Stored records:
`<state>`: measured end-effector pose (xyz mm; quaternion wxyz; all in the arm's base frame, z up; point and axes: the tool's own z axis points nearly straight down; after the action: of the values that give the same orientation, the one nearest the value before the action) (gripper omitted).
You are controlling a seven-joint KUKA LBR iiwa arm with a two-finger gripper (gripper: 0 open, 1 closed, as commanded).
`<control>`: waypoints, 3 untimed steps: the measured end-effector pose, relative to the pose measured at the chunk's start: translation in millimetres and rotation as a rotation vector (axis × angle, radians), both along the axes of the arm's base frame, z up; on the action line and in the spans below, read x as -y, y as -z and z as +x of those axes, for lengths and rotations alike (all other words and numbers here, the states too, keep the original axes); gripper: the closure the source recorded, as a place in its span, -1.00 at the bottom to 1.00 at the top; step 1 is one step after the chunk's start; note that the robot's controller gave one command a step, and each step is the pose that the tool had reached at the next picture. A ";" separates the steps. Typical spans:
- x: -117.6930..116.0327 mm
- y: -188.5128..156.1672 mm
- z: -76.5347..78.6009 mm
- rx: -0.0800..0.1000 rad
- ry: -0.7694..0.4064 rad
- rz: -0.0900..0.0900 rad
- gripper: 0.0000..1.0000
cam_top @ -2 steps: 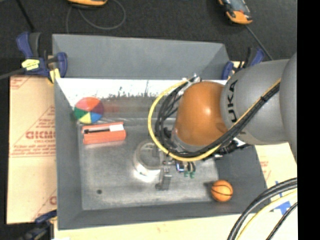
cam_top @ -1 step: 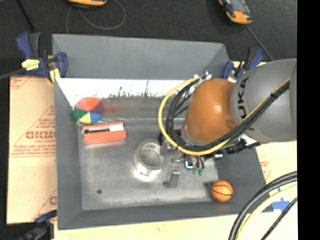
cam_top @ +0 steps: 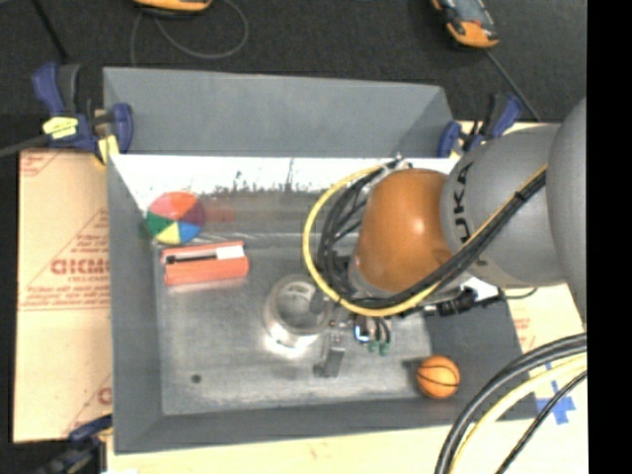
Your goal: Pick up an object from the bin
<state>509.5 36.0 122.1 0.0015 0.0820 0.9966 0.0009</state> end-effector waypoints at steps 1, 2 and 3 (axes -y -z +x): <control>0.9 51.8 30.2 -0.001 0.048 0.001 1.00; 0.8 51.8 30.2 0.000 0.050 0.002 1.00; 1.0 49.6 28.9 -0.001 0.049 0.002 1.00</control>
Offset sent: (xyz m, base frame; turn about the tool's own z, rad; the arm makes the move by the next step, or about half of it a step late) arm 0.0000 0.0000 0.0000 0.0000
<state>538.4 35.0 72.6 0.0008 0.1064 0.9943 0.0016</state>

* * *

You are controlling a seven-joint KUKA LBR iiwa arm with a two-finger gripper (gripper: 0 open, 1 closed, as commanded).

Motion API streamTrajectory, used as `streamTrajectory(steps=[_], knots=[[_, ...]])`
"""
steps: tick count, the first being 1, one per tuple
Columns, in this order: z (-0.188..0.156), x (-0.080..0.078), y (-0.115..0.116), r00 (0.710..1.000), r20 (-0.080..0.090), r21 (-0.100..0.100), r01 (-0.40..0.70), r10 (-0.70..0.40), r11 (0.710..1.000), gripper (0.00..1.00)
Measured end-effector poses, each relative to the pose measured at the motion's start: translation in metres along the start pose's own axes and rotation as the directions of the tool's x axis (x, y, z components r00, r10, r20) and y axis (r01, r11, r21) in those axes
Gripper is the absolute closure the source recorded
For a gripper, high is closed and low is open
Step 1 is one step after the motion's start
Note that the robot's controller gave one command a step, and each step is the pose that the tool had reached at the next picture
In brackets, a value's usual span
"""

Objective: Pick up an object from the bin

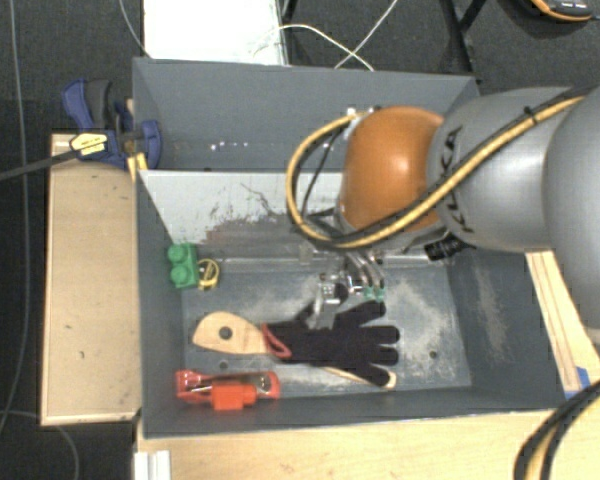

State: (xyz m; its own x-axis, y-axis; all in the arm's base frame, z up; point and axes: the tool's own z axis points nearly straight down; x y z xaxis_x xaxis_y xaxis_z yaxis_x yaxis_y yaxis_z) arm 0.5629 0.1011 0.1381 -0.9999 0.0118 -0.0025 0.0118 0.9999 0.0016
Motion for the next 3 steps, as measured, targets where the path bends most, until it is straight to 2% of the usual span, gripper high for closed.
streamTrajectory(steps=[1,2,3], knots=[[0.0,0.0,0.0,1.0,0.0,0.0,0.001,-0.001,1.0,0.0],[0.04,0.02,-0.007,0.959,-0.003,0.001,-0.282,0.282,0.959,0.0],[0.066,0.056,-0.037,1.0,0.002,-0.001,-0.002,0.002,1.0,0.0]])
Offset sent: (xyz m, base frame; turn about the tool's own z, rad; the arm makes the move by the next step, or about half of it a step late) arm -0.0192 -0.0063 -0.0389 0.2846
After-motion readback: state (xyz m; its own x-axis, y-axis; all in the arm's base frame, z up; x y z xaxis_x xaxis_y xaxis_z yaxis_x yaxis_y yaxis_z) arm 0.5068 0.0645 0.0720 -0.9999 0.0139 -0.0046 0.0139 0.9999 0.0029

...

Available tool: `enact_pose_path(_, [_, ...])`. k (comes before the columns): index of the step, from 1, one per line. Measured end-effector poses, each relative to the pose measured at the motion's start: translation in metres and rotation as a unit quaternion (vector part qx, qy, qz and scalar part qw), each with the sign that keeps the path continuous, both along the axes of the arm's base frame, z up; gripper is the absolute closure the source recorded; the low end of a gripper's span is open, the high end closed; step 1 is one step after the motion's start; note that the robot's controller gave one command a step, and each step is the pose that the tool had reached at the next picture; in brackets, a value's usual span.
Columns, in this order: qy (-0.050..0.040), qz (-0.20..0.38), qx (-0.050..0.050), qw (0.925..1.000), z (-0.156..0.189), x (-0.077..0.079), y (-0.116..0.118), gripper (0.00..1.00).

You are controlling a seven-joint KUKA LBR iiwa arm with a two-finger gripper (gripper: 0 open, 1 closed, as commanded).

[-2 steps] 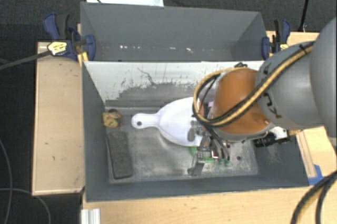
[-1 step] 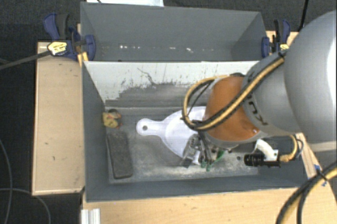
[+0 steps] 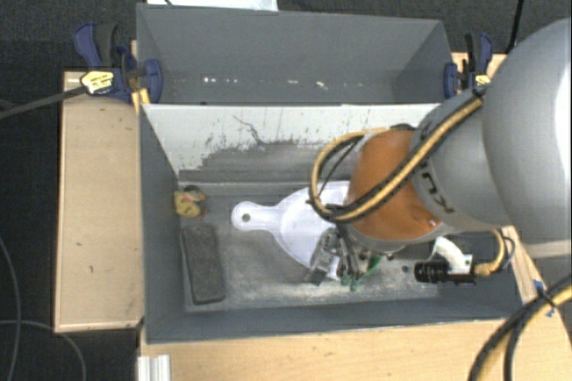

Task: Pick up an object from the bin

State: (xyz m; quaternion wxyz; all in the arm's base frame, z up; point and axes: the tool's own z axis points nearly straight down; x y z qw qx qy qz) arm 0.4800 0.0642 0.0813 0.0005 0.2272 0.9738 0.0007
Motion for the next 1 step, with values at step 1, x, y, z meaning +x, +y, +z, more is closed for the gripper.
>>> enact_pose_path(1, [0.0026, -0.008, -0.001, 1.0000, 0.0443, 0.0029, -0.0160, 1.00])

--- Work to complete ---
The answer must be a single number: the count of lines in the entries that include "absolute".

--- Output for this exercise ---
2